• Problem
Scan the data for "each" and copy the lines it appears in.

***** Exercise data *****

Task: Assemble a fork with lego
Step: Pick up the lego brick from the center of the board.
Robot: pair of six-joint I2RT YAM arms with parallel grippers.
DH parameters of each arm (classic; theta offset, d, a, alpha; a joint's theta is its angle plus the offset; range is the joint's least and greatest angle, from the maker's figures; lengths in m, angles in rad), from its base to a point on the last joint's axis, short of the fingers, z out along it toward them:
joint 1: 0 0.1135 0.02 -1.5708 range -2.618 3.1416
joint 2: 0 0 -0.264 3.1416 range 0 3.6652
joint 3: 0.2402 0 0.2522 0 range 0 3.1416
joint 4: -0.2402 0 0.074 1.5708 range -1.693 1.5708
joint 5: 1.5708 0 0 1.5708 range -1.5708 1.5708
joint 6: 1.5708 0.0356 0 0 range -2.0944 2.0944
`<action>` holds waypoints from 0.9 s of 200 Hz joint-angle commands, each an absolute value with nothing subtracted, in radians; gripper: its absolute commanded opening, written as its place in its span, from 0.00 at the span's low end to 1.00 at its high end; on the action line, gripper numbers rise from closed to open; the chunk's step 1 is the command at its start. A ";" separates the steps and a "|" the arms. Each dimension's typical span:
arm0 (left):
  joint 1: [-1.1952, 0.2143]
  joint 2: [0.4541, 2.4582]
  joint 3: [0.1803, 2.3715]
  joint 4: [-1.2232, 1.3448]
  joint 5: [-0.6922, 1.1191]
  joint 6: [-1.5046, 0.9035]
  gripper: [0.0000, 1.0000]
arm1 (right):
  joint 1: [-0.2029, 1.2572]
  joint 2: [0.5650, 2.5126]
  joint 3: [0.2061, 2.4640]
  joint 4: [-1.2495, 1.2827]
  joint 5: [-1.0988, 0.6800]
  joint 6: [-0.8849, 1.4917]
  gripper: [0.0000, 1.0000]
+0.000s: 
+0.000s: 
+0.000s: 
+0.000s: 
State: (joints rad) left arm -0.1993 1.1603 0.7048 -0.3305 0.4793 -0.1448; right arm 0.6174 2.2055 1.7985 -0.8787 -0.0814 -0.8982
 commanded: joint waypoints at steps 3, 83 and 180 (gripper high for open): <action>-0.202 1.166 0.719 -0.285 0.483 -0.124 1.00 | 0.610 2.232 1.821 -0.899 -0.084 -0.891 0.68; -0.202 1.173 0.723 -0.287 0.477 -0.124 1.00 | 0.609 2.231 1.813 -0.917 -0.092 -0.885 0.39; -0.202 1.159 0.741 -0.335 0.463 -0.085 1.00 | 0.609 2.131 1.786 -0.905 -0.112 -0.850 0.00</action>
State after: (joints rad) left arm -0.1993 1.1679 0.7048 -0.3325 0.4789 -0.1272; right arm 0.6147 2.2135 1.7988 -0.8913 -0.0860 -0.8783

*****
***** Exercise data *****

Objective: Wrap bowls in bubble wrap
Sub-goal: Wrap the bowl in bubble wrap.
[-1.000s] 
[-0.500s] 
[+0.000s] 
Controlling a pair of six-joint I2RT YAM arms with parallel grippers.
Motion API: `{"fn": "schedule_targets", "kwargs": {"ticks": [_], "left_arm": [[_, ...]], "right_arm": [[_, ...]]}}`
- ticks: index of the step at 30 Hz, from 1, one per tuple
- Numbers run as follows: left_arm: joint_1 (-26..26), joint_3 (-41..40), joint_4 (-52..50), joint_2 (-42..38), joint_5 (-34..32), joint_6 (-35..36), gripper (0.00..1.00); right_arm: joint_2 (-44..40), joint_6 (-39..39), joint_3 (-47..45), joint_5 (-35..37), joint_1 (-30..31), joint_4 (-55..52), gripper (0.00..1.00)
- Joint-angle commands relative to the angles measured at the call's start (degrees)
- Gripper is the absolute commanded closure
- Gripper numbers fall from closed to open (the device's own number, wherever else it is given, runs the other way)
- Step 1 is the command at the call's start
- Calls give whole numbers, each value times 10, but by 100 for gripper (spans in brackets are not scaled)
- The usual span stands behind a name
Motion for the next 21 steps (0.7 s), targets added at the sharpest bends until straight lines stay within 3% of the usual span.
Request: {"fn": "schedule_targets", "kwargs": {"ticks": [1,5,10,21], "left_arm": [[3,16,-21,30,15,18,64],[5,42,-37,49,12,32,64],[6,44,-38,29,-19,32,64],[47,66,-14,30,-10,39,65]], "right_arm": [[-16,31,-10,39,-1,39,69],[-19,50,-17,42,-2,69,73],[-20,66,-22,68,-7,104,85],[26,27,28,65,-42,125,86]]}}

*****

• Task output
DH parameters of each arm (classic; theta offset, d, a, alpha; a joint's theta is its angle plus the offset; range is the joint's least and greatest angle, from the maker's figures; lengths in m, angles in rad), from its base to a point on the last joint's axis, short of the fingers, z out along it toward them:
`<action>` holds waypoints from 0.9 s of 200 Hz joint-angle commands, each an absolute value with nothing subtracted, in radians; gripper: its absolute commanded opening, written as its place in its span, from 0.00 at the span's low end to 1.00 at its high end; on the action line, gripper numbers rise from closed to open; the chunk's step 1 is the command at its start. A ";" separates the steps and a "|" the arms. Each dimension's typical span:
- Calls give whole numbers, each value times 10, but by 100 for gripper (spans in brackets are not scaled)

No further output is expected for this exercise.